- HOW TO COMPLETE THIS TASK:
Which lines make up the answer? Those from the line with "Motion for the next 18" through the end of the data; reproduce them exactly.

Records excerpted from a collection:

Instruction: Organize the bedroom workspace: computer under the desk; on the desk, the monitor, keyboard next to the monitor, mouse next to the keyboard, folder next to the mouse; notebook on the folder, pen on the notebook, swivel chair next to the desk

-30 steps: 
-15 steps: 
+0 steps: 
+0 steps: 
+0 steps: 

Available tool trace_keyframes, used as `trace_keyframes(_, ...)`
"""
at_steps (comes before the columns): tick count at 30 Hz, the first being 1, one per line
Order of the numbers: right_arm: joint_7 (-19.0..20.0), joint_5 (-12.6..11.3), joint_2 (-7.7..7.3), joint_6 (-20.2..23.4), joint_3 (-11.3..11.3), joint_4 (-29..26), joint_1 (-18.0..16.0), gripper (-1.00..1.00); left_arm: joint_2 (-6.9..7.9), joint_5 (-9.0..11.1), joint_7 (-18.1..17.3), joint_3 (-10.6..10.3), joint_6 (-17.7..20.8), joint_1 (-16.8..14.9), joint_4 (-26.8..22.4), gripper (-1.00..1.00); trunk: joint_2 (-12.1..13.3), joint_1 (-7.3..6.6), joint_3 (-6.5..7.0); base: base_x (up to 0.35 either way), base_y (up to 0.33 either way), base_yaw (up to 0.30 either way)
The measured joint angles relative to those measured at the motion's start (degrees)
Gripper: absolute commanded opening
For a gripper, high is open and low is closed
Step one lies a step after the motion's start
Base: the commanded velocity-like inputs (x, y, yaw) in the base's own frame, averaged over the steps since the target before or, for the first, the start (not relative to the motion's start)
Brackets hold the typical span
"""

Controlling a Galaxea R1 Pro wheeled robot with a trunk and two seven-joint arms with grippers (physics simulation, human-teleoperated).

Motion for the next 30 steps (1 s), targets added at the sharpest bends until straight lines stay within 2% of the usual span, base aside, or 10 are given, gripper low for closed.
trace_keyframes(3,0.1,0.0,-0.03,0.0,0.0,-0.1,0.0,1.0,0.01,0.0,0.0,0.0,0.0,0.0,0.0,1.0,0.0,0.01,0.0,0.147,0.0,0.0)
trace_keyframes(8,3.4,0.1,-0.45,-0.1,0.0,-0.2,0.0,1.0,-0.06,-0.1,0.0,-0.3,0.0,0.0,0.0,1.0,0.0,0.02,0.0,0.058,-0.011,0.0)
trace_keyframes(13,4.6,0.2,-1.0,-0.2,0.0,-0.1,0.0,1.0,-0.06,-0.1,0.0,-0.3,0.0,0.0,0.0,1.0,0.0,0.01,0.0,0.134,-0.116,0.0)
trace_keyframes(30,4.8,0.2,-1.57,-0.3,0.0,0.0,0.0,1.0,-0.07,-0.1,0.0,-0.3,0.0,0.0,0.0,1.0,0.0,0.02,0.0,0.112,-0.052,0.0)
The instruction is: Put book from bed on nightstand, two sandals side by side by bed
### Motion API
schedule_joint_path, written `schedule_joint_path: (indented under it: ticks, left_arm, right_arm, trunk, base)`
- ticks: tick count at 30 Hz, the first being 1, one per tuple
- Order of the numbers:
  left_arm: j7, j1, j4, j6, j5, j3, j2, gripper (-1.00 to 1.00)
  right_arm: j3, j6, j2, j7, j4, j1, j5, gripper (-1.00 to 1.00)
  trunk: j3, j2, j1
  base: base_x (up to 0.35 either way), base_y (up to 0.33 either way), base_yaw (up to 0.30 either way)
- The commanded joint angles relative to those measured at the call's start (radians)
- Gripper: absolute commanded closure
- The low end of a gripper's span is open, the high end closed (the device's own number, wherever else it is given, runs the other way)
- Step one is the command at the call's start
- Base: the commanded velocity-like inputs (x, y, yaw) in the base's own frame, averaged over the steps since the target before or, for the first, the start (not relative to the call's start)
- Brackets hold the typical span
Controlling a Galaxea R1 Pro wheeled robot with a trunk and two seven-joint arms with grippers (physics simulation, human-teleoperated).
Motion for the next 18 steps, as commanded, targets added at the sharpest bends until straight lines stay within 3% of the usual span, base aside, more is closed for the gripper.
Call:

- ANSWER BOX:
Motion for the next 18 steps, as commanded, targets added at the sharpest bends until straight lines stay within 3% of the usual span, base aside, more is closed for the gripper.
Call:

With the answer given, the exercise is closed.